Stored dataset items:
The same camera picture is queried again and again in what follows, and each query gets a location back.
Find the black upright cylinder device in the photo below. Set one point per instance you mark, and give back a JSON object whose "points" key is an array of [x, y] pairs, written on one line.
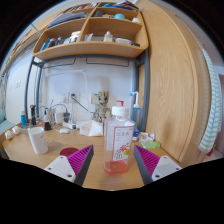
{"points": [[33, 116]]}

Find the white tissue pack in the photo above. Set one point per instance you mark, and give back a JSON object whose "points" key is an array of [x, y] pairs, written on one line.
{"points": [[90, 129]]}

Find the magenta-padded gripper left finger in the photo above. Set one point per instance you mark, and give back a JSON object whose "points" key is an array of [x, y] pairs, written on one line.
{"points": [[63, 166]]}

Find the green wipes pack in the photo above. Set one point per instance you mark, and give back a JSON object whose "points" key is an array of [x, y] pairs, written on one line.
{"points": [[150, 144]]}

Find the clear drink bottle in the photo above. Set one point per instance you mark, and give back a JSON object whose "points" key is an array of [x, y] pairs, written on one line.
{"points": [[118, 146]]}

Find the small blue bottle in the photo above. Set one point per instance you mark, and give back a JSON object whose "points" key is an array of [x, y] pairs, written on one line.
{"points": [[23, 120]]}

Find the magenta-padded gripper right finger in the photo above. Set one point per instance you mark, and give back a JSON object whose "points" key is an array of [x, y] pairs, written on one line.
{"points": [[160, 166]]}

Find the grey metal shelf frame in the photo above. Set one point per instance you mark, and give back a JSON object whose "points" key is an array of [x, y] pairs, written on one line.
{"points": [[146, 93]]}

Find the white power strip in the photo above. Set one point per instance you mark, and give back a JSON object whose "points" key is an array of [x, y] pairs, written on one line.
{"points": [[69, 125]]}

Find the small black block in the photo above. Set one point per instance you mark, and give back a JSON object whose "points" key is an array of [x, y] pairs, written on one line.
{"points": [[47, 126]]}

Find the wooden shelf unit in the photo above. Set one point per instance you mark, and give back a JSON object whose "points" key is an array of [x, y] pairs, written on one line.
{"points": [[93, 48]]}

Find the black charger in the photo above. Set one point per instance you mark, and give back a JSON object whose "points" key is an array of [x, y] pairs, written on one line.
{"points": [[66, 117]]}

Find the small white pink box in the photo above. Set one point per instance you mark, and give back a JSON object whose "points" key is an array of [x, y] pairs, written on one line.
{"points": [[146, 137]]}

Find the white tape roll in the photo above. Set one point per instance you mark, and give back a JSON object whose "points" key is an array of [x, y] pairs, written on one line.
{"points": [[16, 130], [8, 134]]}

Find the flat round red coaster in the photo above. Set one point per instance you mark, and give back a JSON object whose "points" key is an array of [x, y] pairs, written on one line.
{"points": [[68, 151]]}

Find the white computer mouse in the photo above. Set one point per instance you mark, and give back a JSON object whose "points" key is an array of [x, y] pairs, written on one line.
{"points": [[64, 131]]}

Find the teal cushioned seat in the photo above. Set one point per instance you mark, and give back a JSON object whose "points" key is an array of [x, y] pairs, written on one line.
{"points": [[4, 125]]}

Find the small blue box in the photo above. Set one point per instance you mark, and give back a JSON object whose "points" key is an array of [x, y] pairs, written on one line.
{"points": [[136, 135]]}

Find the white cup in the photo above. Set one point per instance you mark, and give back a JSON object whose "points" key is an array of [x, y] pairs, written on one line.
{"points": [[37, 140]]}

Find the wooden tree-man figurine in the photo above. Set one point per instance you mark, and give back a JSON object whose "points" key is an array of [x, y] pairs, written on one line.
{"points": [[101, 106]]}

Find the green-white striped towel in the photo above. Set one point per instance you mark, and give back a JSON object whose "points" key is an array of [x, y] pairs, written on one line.
{"points": [[211, 116]]}

=== Work instruction ===
Output the records exactly as they appear, skipping any pictures.

=== Solution to this problem ===
The same camera picture is queried again and again in what follows, and each query gets a location back.
Find the black upright cylinder device in the photo below. Set one point per instance you mark, and give back a JSON object whose "points" key is an array of [x, y] pairs, written on one line.
{"points": [[33, 116]]}

Find the white tissue pack in the photo above. Set one point per instance you mark, and give back a JSON object whose "points" key is an array of [x, y] pairs, written on one line.
{"points": [[90, 129]]}

Find the magenta-padded gripper left finger in the photo above. Set one point per instance you mark, and give back a JSON object whose "points" key is an array of [x, y] pairs, written on one line.
{"points": [[63, 166]]}

Find the green wipes pack in the photo above. Set one point per instance you mark, and give back a JSON object whose "points" key is an array of [x, y] pairs, written on one line.
{"points": [[150, 144]]}

Find the clear drink bottle in the photo above. Set one point per instance you mark, and give back a JSON object whose "points" key is an array of [x, y] pairs, written on one line.
{"points": [[118, 146]]}

Find the small blue bottle in the photo above. Set one point per instance you mark, and give back a JSON object whose "points" key is an array of [x, y] pairs, written on one line.
{"points": [[23, 120]]}

Find the magenta-padded gripper right finger in the photo above. Set one point per instance you mark, and give back a JSON object whose "points" key is an array of [x, y] pairs, written on one line.
{"points": [[160, 166]]}

Find the grey metal shelf frame in the photo above. Set one point per instance you mark, and give back a JSON object whose "points" key is an array of [x, y] pairs, written on one line.
{"points": [[146, 93]]}

Find the white power strip in the photo above. Set one point per instance you mark, and give back a JSON object whose "points" key is an array of [x, y] pairs, written on one line.
{"points": [[69, 125]]}

Find the small black block in the photo above. Set one point per instance you mark, and give back a JSON object whose "points" key is an array of [x, y] pairs, written on one line.
{"points": [[47, 126]]}

Find the wooden shelf unit in the photo above. Set one point per instance you mark, and give back a JSON object whose "points" key is an array of [x, y] pairs, written on one line.
{"points": [[93, 48]]}

Find the black charger in the photo above. Set one point per instance you mark, and give back a JSON object whose "points" key is an array of [x, y] pairs, written on one line.
{"points": [[66, 117]]}

Find the small white pink box in the photo above. Set one point per instance you mark, and give back a JSON object whose "points" key is an array of [x, y] pairs, written on one line.
{"points": [[146, 137]]}

Find the white tape roll in the photo above. Set one point per instance you mark, and give back a JSON object whose "points" key is an array of [x, y] pairs, written on one line.
{"points": [[16, 130], [8, 134]]}

Find the flat round red coaster in the photo above. Set one point per instance you mark, and give back a JSON object whose "points" key is an array of [x, y] pairs, written on one line.
{"points": [[68, 151]]}

Find the white computer mouse in the photo above. Set one point per instance you mark, and give back a JSON object whose "points" key is an array of [x, y] pairs, written on one line.
{"points": [[64, 131]]}

Find the teal cushioned seat in the photo above. Set one point per instance you mark, and give back a JSON object whose "points" key is an array of [x, y] pairs, written on one line.
{"points": [[4, 125]]}

Find the small blue box in the photo above. Set one point per instance you mark, and give back a JSON object whose "points" key is an array of [x, y] pairs, written on one line.
{"points": [[136, 135]]}

Find the white cup in the photo above. Set one point per instance you mark, and give back a JSON object whose "points" key is an array of [x, y] pairs, written on one line.
{"points": [[37, 140]]}

Find the wooden tree-man figurine in the photo above. Set one point per instance you mark, and give back a JSON object whose "points" key is an array of [x, y] pairs, written on one line.
{"points": [[101, 106]]}

Find the green-white striped towel in the photo above. Set one point per instance you mark, and give back a JSON object whose "points" key is an array of [x, y] pairs, written on one line.
{"points": [[211, 116]]}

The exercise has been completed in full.